**Activity**
Begin with the first line of the entries below. Copy each line exactly, stopping after the one that contains "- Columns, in".

**Data for this exercise**
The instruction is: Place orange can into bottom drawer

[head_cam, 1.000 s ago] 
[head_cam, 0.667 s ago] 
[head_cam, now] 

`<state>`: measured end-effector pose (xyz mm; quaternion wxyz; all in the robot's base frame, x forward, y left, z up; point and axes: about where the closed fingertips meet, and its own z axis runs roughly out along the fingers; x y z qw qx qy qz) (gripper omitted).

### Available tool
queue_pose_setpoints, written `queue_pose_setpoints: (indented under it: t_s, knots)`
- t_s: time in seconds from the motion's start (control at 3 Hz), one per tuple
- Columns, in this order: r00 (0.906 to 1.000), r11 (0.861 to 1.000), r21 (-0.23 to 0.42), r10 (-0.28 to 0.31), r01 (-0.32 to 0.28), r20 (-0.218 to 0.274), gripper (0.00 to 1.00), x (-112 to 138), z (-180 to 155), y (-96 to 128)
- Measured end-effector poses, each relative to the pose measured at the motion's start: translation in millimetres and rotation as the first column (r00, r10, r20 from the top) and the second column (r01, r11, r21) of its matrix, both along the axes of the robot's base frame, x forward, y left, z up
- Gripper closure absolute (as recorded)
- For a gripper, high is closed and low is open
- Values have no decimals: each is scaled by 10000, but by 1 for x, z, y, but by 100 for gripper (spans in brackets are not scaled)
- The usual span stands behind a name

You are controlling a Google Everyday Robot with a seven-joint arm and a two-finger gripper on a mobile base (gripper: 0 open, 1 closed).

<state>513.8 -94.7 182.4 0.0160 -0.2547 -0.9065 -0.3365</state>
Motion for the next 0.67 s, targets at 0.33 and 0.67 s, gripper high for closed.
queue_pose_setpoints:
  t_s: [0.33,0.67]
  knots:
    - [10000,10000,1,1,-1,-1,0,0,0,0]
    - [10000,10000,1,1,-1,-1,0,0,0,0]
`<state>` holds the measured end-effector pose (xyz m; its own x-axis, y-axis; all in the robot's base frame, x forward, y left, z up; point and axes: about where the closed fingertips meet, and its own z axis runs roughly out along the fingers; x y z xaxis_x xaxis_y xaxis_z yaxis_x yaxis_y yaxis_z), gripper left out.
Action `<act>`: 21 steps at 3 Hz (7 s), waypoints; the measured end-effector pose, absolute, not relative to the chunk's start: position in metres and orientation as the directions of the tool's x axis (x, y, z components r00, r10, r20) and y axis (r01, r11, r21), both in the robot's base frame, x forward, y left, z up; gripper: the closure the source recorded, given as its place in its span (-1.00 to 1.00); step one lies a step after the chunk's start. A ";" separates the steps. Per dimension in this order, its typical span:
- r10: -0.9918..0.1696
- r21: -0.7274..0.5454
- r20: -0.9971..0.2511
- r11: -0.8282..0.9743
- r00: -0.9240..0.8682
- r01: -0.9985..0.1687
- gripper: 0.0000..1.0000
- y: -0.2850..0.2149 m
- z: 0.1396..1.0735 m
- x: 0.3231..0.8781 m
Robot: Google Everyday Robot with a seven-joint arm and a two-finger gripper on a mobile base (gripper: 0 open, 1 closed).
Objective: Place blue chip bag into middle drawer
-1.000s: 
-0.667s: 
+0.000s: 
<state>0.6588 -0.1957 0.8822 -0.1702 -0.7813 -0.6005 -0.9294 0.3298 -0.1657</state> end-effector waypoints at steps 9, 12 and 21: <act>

**Exercise answer**
The instruction is: Place orange can into bottom drawer

[head_cam, 1.000 s ago] 
[head_cam, 0.667 s ago] 
[head_cam, now] 

`<state>`: measured end-effector pose (xyz mm; quaternion wxyz; all in the robot's base frame, x forward, y left, z up; point and axes: about where the closed fingertips meet, and its own z axis runs roughly out along the fingers; x y z qw qx qy qz) (gripper omitted).

### Available tool
queue_pose_setpoints, written `queue_pose_setpoints: (indented under it: t_s, knots)`
- t_s: time in seconds from the motion's start (control at 3 Hz), one per tuple
- Columns, in this order: r00 (0.906 to 1.000), r11 (0.861 to 1.000), r21 (-0.23 to 0.42), r10 (-0.28 to 0.31), r01 (-0.32 to 0.28), r20 (-0.218 to 0.274), gripper (0.00 to 1.00), x (-112 to 138), z (-180 to 155), y (-96 to 128)

This output completes the exercise.